What means for CodeRefractor? Or for C#?
It doesn't on a short run. The good part of CR is in my view is that C++ runs optimized on most platforms correctly: from low end ARM to Asm.JS. This will work with fast everywhere.

This will mean in long term that most things that work on C#, will work on more hardware than CLR runs, or even it runs everywhere, you will have to work with many VMs. With C++ target of CodeRefractor output, you can make a simple build that will work everywhere.

Saturday, December 7, 2013

Target 0.0.2: Status 2

This is a small update (and the following ones will be also somewhat small as the close to New Year holidays will come) but important:
- after the latest changes I've noticed that some optimizations interact badly but I did not have time to debug all. So right now is enabled a smaller subset of optimizations and I would be really glad if someone has time to look into them (why they are failing). Optimizations are really important to make sure that programs perform fast, but the hardest part is to make all simplifications or analysis correctly
- after the bad piece of news, there is also a good piece of news: derived classes in which the data is stored along many classes (like you have class CoordinateXyz and a class Vector: CoordinateXyz, the class), the code will be stored and displayed in a compatible binary layout. In the past, the fields of the base class were put after the fields of the principal class. The logic of fields analysis is extracted into a class named TypeDescription

Thursday, November 21, 2013

Target 0.0.2: Status 1

Three small albeit important updates are made in the GitHub repository:
- auto-properties:
    class Test
    {
        public int Value { get; set; }
    }
Properties were working in the previous releases, but auto-properties generate invalid names (for C++), so is

- static constructors were skipped:
    class Test
    {
        public static int Value { get; set; }
        static Test()
        {
            Value = 2;
        }
    }
In the past the static constructor was skipped. Right now the code is generated.

- constant fields are not defined as a part of the final code:
    class Test
    {
        public const int Total = 2;
    }
In the CR 0.0.1 the Total field was a part of the memory usage of the Test class instance. Right now constants are removed, reducing the memory usage and making it consistent with the .Net usages.

Monday, November 11, 2013

Roadmap for 0.0.2

As all development for now was made by me, and as much as I can see, CR needs improvement and I would go into future planned features, I see some parts that do need improvement but as always, the way I see to improve CR is to improve the quality of the project.
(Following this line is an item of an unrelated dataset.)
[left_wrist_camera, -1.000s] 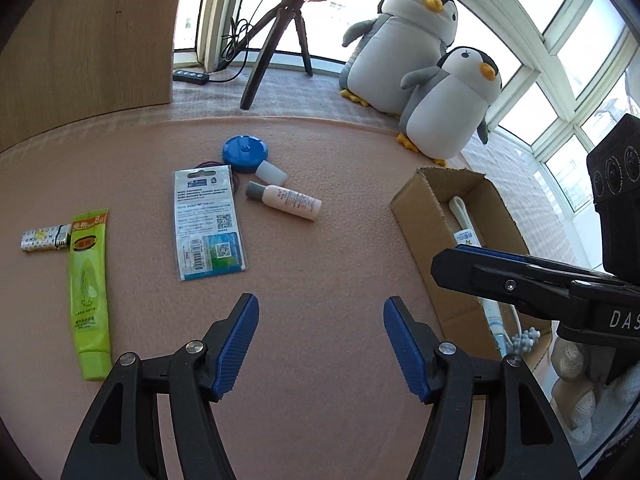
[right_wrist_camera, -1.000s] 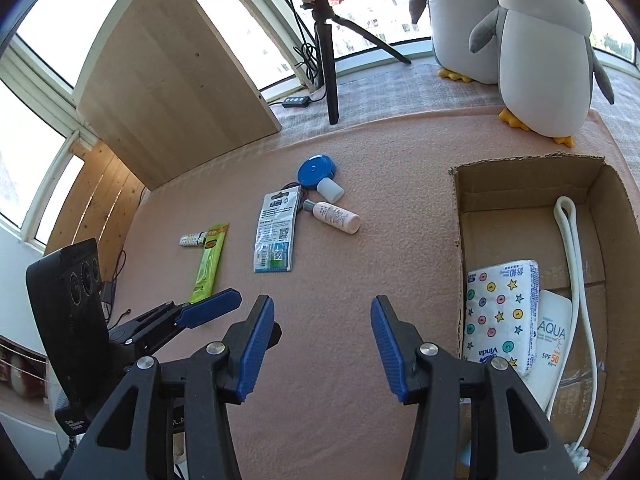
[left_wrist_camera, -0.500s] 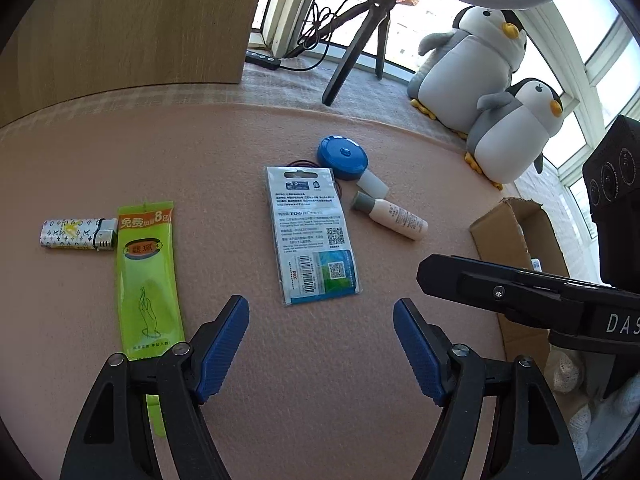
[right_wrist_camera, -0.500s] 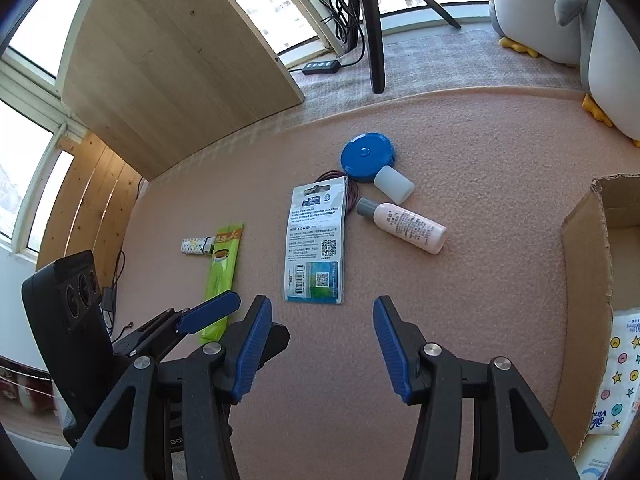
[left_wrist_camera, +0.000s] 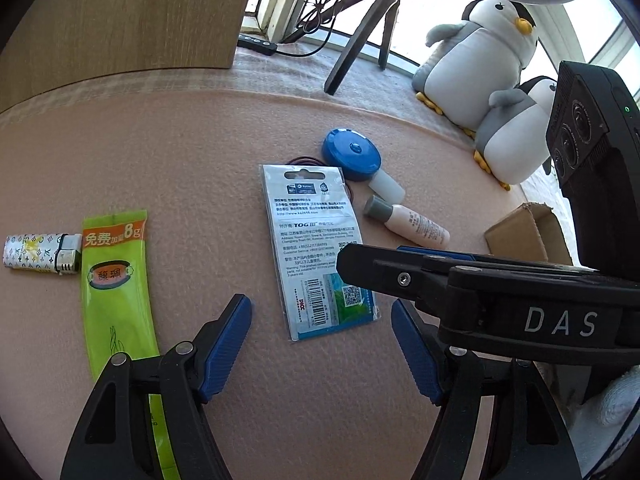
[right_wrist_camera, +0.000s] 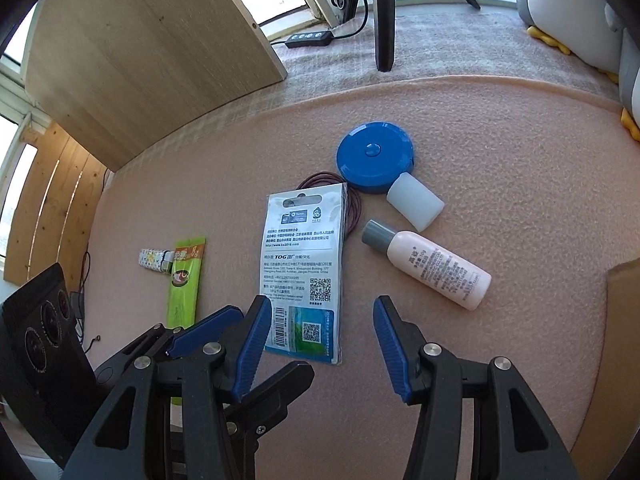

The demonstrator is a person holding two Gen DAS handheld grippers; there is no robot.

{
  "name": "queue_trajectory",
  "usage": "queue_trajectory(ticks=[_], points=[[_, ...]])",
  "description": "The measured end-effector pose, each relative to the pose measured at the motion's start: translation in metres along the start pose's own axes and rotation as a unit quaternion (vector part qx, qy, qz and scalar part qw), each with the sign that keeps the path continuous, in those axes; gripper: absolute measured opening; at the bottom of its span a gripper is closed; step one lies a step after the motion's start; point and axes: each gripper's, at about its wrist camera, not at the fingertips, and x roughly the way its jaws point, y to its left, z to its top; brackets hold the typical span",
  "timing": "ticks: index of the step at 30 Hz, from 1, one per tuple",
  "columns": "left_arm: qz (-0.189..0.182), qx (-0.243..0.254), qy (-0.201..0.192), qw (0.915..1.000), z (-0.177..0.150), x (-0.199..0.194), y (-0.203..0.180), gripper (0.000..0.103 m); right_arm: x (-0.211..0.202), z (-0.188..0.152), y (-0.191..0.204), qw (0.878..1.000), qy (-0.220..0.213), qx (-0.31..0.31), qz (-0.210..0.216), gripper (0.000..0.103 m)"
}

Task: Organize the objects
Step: 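Move the right tool to the blue-white card package and close on it, then lift the card package, carry it into the box and open the right tool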

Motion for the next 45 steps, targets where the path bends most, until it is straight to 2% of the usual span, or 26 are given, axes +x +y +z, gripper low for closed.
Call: queue_trajectory(ticks=[7,8,11,15,20,32,37,45], points=[[-0.005,0.011,-0.002,0.9999,0.004,0.005,-0.005,0.074,0.010,0.003,0.004,1.000,0.007,-0.021,-0.014,0.049],[-0.008,0.012,-0.001,0.9999,0.005,0.005,-0.005,0.069,0.010,0.003,0.005,1.000,0.008,-0.022,-0.013,0.049],[-0.013,0.016,0.004,0.9998,0.005,0.006,-0.008,0.055,0.012,0.001,0.005,1.000,0.014,-0.021,-0.004,0.035],[-0.006,0.018,-0.001,0.9998,0.001,0.004,-0.012,0.052,0.012,-0.006,0.009,0.999,0.014,-0.033,-0.017,0.033],[-0.013,0.008,-0.002,0.9999,-0.013,-0.001,-0.016,0.052,0.007,-0.020,0.005,0.999,0.015,-0.032,-0.012,0.032],[-0.021,0.017,0.005,0.9996,-0.075,-0.019,-0.061,0.052,-0.024,-0.093,-0.013,1.000,0.000,-0.028,-0.003,0.032],[-0.023,0.040,-0.002,0.9989,-0.081,-0.029,-0.088,0.052,-0.050,-0.106,-0.025,0.999,-0.020,-0.026,0.006,0.032],[-0.033,0.065,-0.025,0.9970,-0.078,-0.047,-0.131,0.052,-0.094,-0.114,-0.037,0.997,-0.062,-0.036,-0.007,0.032]])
First of all let's go into CR misses (and are a target for 0.0.2):
- generics are very limited. I would like to see more cases with generics and to make them working. Some code with generic classes is there, but not all combinations do work;
- some commits were done just after 0.0.1 in the Git repository, and I think there will be a primitive delegate support;
- the actual optimizer is inter-procedural but there is no global variable pool. I would hope to add support for it and try to add simple optimizations regarding this. In short if you will declare a global static int/double, even you don't specify that is it const, CR will try to infer this. If a global variable is not used, CR should remove it (this is important as CR doesn't support reflection or things of this sort)
- handle fields better: if you will use a class that the base class names a field the same as inherited class, CR will "merge" them incorrectly.
- it would be great that instance objects that are created and not used, to be removed (this is in fact a trivial optimization, but it has to take extra care for cases when static constructors do initialize states)
- try to compile a target application: an SDL/OpenGL application and fix all the found blockers.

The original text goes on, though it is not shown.